**EXERCISE:** Would you print exactly the lines that begin the listing and continue through the line holding "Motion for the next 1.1"? No pictures, please.

**MATERIAL SUPPLIED:**

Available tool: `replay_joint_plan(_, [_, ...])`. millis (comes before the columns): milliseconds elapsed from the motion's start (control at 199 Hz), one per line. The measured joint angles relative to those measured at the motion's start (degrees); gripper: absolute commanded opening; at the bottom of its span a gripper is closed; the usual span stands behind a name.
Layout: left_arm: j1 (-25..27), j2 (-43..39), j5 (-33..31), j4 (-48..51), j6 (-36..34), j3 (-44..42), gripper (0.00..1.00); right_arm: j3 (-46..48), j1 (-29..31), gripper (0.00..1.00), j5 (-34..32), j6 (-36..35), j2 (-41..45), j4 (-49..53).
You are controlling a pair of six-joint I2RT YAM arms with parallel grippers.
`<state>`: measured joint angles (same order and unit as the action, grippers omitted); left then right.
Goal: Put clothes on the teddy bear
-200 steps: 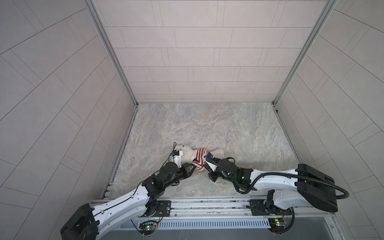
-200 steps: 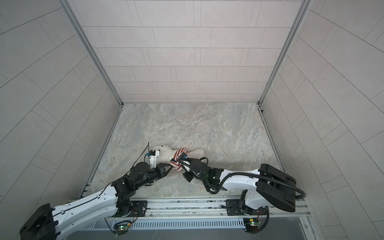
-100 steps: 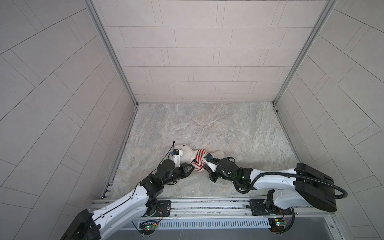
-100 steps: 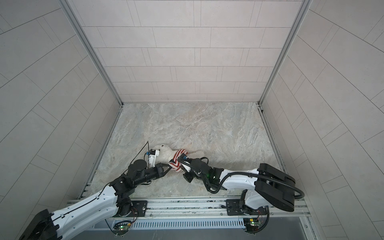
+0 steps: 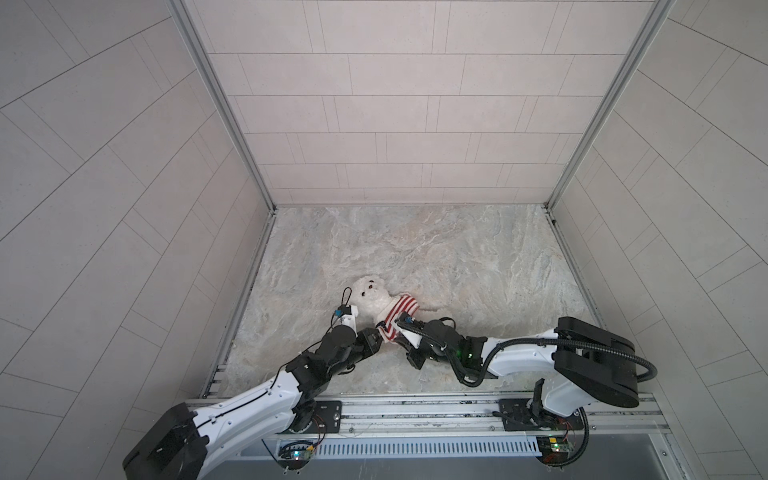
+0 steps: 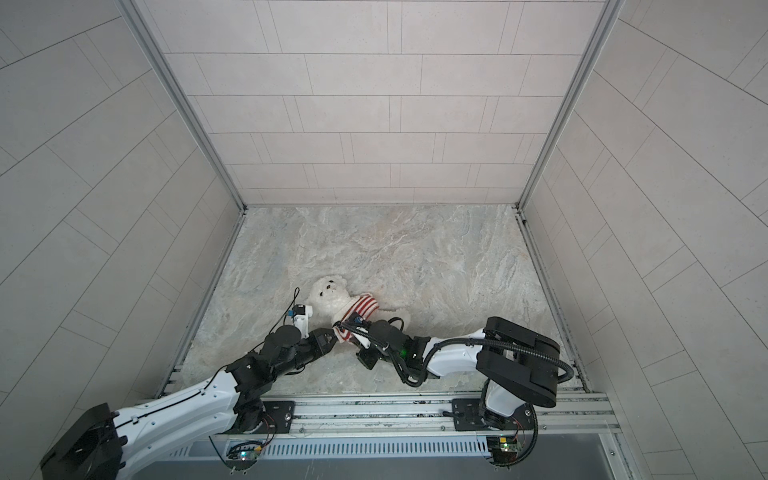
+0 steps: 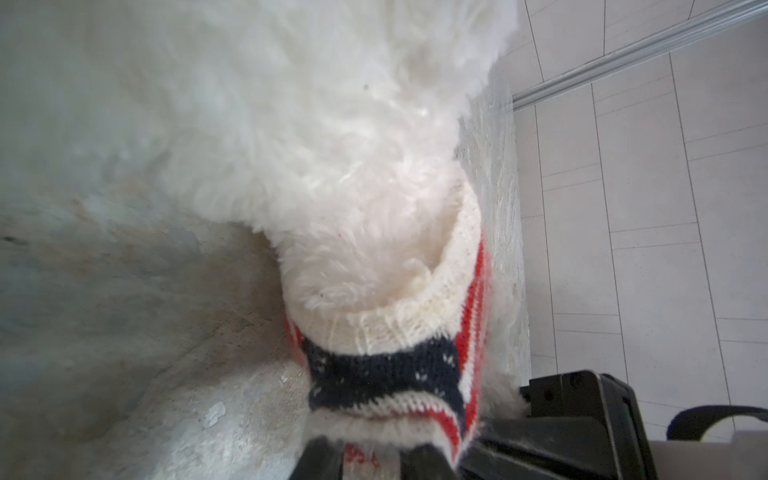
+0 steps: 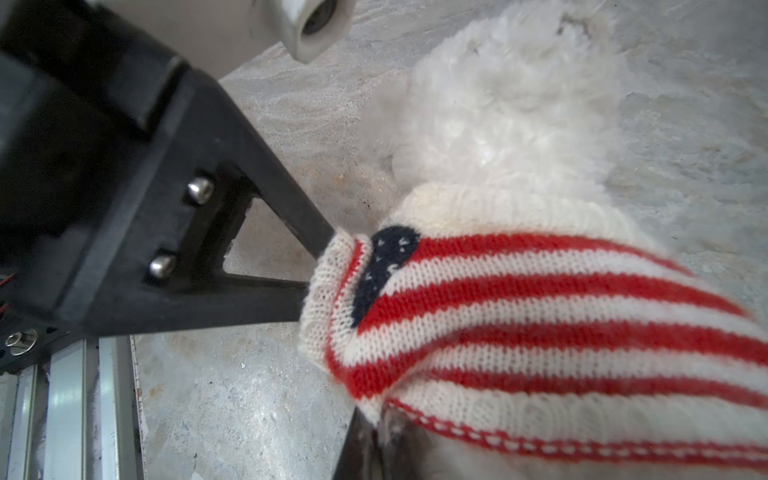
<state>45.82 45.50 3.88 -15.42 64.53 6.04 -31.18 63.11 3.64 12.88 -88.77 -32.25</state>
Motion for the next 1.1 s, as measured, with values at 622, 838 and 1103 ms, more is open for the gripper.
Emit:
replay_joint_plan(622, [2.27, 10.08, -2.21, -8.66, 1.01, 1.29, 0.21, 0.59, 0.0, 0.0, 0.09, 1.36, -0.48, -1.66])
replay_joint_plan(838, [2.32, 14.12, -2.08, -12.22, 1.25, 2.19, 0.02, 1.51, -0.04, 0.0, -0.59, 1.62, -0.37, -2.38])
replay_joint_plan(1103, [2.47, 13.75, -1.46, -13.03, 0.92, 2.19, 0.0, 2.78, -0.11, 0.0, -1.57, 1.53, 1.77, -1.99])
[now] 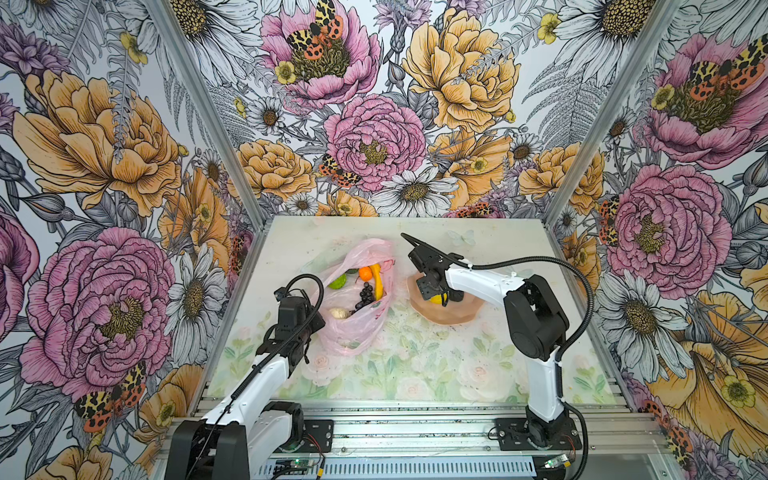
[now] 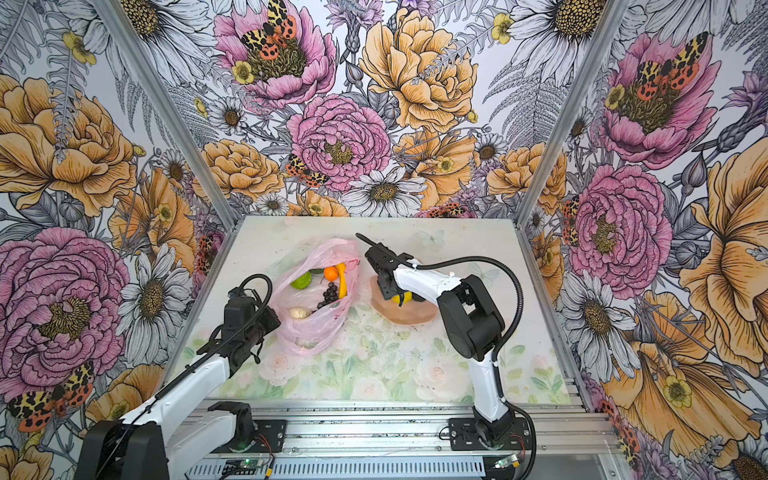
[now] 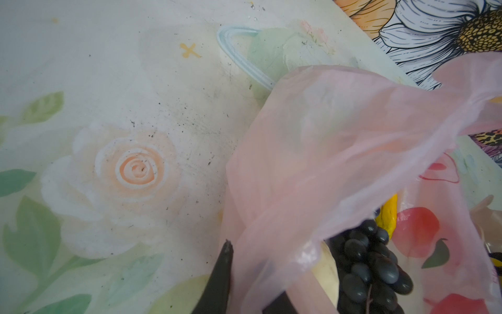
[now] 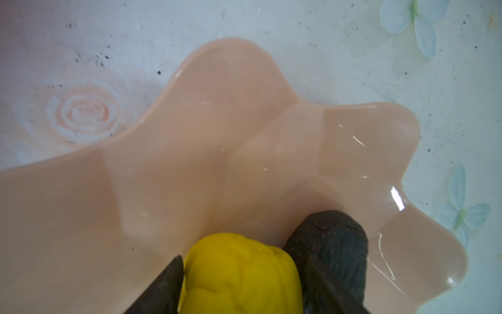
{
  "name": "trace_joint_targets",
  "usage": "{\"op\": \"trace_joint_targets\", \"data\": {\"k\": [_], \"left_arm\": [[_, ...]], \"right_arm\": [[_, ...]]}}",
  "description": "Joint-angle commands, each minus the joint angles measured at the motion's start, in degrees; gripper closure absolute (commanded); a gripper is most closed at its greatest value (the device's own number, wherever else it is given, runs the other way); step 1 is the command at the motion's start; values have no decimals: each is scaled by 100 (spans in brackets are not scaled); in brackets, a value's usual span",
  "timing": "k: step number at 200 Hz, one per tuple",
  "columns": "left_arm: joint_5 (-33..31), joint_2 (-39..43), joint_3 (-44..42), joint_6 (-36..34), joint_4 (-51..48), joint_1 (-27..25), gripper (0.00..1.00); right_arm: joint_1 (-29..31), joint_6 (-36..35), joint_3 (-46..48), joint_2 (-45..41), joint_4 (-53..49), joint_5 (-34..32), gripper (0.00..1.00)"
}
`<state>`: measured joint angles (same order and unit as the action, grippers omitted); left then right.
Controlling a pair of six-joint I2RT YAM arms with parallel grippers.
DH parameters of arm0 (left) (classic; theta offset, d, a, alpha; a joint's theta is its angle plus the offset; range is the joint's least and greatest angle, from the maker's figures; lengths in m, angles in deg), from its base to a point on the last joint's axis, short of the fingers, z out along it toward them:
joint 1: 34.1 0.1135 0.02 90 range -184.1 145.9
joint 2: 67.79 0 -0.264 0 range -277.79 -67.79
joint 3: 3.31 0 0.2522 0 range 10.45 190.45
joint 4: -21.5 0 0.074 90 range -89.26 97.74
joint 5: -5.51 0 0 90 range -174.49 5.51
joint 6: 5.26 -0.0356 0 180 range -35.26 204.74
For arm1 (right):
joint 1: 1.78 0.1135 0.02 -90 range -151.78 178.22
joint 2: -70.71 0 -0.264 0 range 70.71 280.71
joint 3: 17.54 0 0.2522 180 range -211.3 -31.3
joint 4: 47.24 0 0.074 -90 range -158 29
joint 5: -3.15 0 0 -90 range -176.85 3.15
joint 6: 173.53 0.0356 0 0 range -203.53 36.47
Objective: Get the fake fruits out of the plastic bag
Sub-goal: 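Lower the yellow pepper into the pink bowl and open the right gripper, then move the open right gripper back into the bag over the fruits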
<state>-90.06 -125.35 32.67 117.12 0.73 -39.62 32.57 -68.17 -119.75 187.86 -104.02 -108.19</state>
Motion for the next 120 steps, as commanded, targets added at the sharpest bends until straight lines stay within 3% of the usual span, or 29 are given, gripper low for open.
{"op": "trace_joint_targets", "data": {"k": [1, 48, 120], "left_arm": [[64, 18, 125, -155, 110, -52, 82], [65, 21, 123, -157, 116, -54, 82], [112, -27, 134, -151, 115, -76, 82]], "right_arm": [[-111, -42, -164, 37, 13, -230, 28], [-148, -28, -303, -97, 13, -49, 20], [-148, 185, -305, -475, 18, 453, 19]]}}
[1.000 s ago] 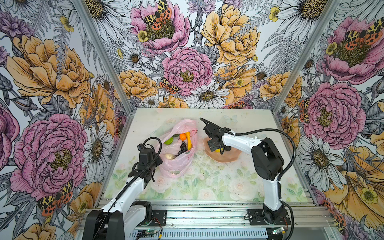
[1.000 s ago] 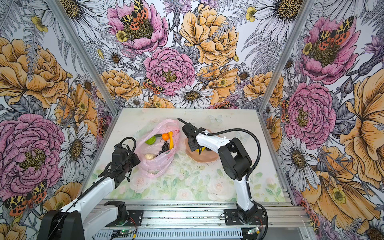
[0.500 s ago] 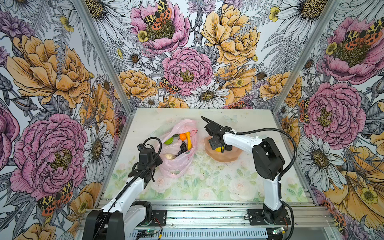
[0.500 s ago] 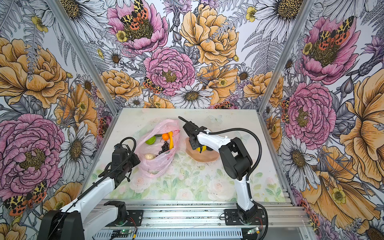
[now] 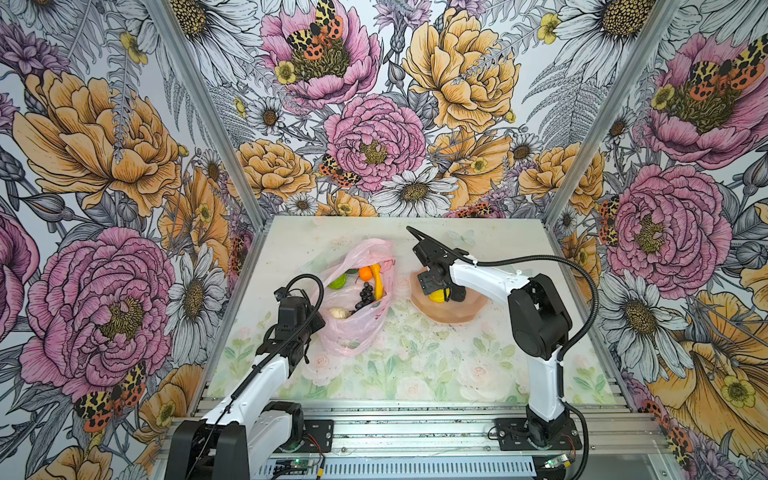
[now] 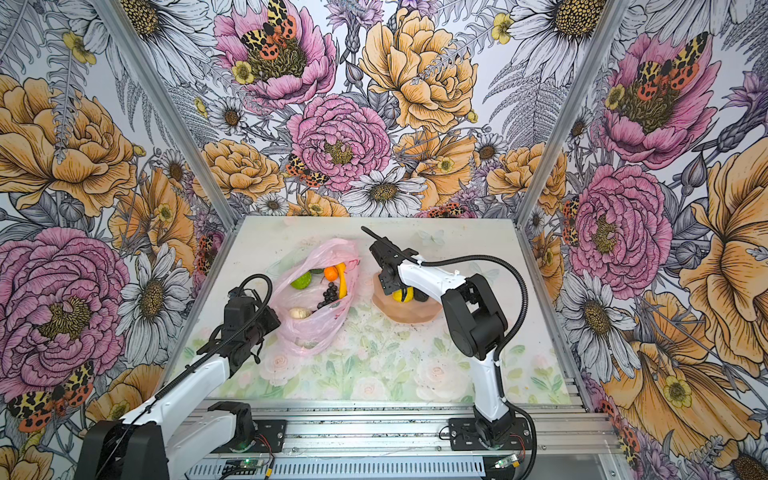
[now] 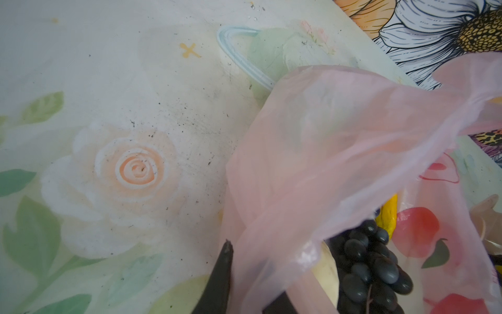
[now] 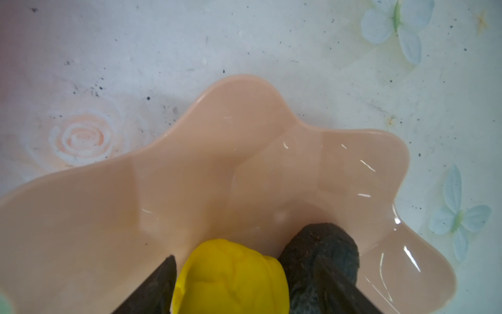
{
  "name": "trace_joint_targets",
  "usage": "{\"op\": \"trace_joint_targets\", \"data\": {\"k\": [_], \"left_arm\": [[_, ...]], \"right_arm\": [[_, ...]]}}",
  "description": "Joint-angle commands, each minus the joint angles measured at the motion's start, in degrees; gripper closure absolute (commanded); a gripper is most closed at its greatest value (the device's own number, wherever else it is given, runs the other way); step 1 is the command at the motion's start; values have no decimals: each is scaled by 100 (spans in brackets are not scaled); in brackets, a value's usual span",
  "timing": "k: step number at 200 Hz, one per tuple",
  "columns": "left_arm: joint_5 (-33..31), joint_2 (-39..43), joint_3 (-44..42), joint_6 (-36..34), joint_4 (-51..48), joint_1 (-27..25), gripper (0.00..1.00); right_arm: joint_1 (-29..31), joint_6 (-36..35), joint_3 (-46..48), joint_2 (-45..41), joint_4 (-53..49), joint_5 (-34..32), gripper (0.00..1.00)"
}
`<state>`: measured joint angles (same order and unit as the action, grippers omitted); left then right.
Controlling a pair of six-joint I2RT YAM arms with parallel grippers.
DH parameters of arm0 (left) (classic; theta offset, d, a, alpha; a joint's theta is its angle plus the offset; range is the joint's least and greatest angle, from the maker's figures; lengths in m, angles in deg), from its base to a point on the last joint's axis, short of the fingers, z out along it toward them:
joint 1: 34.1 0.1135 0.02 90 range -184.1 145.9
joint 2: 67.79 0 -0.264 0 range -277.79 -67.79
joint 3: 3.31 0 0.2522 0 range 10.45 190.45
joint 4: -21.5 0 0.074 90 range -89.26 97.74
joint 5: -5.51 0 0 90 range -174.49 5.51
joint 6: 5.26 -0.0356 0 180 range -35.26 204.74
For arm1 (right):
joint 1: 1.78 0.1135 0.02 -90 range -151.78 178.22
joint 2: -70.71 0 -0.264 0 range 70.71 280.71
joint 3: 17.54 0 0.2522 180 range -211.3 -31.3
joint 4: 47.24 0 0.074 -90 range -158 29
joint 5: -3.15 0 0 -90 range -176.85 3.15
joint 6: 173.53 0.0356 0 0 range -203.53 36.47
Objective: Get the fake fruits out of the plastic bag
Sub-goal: 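Move the open right gripper back into the bag over the fruits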
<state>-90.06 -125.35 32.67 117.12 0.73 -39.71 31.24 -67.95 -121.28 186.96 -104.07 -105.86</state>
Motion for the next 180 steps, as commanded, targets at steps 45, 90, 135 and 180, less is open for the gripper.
{"op": "trace_joint_targets", "data": {"k": [45, 90, 135, 180], "left_arm": [[90, 76, 191, 3, -145, -193, 83], [109, 325, 198, 344, -463, -387, 87], [-146, 820, 222, 509, -915, -647, 93], [-226, 1201, 245, 525, -1168, -740, 100]], "right_arm": [[346, 540, -322, -708, 63, 635, 22], [1125, 907, -939, -380, 379, 1069, 26], [1469, 1709, -1210, 267, 1361, 1967, 30], [1659, 2228, -1831, 1130, 1751, 2158, 33]]}}
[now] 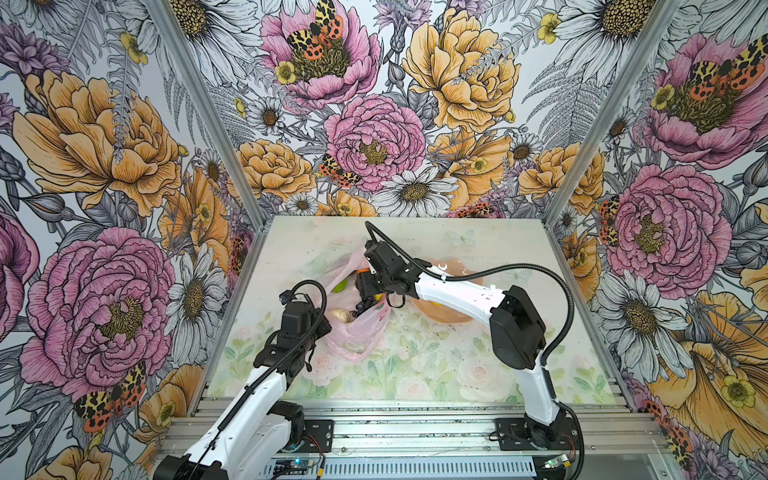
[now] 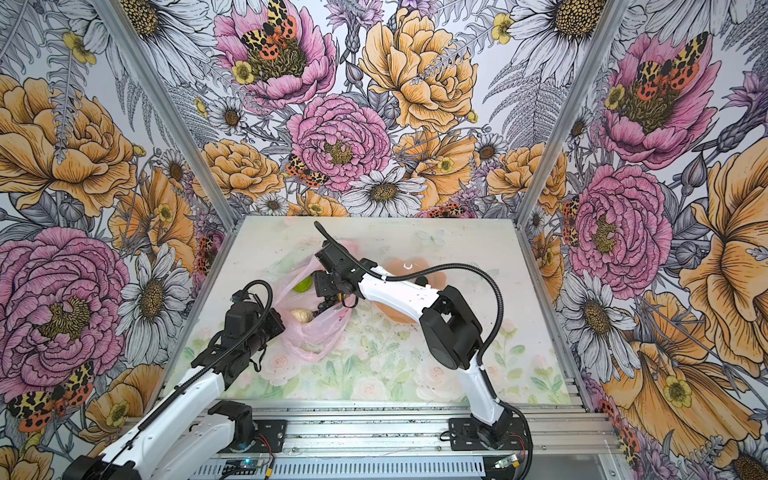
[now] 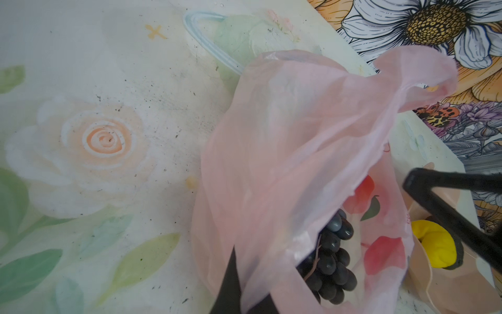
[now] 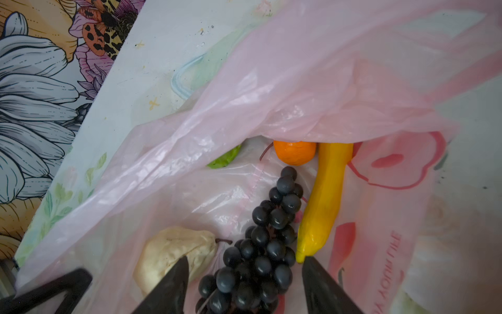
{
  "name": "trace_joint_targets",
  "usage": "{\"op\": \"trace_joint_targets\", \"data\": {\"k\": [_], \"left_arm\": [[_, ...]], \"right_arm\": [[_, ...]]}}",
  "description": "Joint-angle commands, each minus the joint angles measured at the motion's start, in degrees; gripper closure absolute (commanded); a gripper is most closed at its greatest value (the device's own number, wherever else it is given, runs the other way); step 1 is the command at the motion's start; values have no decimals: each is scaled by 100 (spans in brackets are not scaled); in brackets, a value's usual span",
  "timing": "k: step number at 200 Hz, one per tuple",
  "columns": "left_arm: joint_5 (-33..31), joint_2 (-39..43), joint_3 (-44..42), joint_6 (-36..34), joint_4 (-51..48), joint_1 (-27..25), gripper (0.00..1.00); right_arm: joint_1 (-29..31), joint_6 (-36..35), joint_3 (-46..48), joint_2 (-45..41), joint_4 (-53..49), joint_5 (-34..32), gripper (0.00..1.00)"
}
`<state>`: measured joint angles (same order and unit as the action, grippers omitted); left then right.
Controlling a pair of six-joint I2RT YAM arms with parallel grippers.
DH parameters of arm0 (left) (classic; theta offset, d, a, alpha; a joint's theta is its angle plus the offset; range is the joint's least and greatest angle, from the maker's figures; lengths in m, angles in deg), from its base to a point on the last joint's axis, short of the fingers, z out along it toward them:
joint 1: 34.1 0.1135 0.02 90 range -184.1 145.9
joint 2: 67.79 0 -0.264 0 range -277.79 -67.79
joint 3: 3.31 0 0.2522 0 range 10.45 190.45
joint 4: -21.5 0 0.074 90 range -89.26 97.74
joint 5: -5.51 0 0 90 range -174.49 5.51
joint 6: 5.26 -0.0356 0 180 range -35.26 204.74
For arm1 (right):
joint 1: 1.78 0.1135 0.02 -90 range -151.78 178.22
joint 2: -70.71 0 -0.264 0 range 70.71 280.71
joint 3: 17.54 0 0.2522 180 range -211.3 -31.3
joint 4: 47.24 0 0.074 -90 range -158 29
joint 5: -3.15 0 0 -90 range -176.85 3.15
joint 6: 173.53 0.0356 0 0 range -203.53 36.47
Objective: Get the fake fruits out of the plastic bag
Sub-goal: 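Move the open right gripper back into the bag over the fruits, then lower the right gripper into the bag and grasp the green fruit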
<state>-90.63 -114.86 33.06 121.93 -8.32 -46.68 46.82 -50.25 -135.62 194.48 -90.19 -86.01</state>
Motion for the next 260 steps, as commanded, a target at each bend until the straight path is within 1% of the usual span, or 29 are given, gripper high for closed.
{"op": "trace_joint_targets", "data": {"k": [1, 29, 58, 97, 125, 157, 168, 170, 172, 173, 177, 192, 216, 260], "left_arm": [[-169, 158, 211, 48, -269, -39, 100], [-200, 247, 274, -1, -380, -38, 100], [-263, 252, 301, -98, -407, -21, 100], [-377, 181, 271, -266, -399, -16, 100], [-339, 198, 139, -387, -243, -17, 100], [-179, 224, 56, -476, -58, -40, 100], [-148, 224, 44, -506, -22, -59, 100], [-140, 224, 42, -519, -21, -60, 100], [-135, 224, 42, -517, -3, -67, 100], [-135, 224, 42, -523, 1, -73, 100], [-119, 231, 42, -528, 3, -82, 100], [-134, 250, 33, -538, 6, -121, 100], [-163, 311, 16, -550, 9, -140, 100], [-178, 345, -2, -538, 21, -152, 100]], "right_arm": [[103, 463, -406, 395, 371, 172, 33], [185, 672, -688, 799, 687, 232, 33], [220, 914, -1237, 1298, 915, 450, 32], [195, 1201, -2040, 1971, 907, 187, 28], [154, 1401, -2348, 2234, 903, -87, 27], [135, 1650, -2774, 2575, 897, 35, 24], [131, 1752, -2967, 2703, 898, 126, 19], [134, 1774, -3002, 2731, 893, 151, 16], [126, 1795, -3039, 2767, 894, 172, 6], [125, 1805, -3063, 2785, 896, 185, 3], [124, 1842, -3134, 2835, 896, 231, 1], [124, 2020, -3334, 2996, 881, 325, 1], [116, 2259, -3396, 3115, 863, 244, 1], [111, 2721, -3529, 3308, 818, 242, 11]]}}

**EXERCISE RESULT:**
Available tool: `replay_joint_plan(_, [_, ...])`. millis (comes before the columns): milliseconds elapsed from the motion's start (control at 199 Hz), one per line. The measured joint angles relative to those measured at the motion's start (degrees); gripper: absolute commanded opening; at the bottom of its span a gripper is closed; the usual span stands behind a name.
Layout: left_arm: j1 (-25..27), j2 (-43..39), j5 (-33..31), j4 (-48..51), j6 (-36..34), j3 (-44..42), gripper (0.00..1.00); right_arm: j3 (-46..48), j1 (-29..31), gripper (0.00..1.00), j5 (-34..32), j6 (-36..35), j2 (-41..45), j4 (-49..53).
You are controlling a pair of six-joint I2RT YAM arms with parallel grippers.
`<state>`: measured joint angles (same order and unit as the action, grippers omitted); left then right.
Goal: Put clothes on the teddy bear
-200 steps: 
-200 steps: 
-100 steps: 
-100 steps: 
+0 steps: 
+0 steps: 
+0 steps: 
+0 steps: 
<state>45.82 45.50 3.88 -15.42 64.53 6.04 -31.18 63.11 3.64 12.88 -88.77 -32.25</state>
Motion for the next 1.1 s, as measured, with values at 622, 838 and 1103 ms, more is open for the gripper.

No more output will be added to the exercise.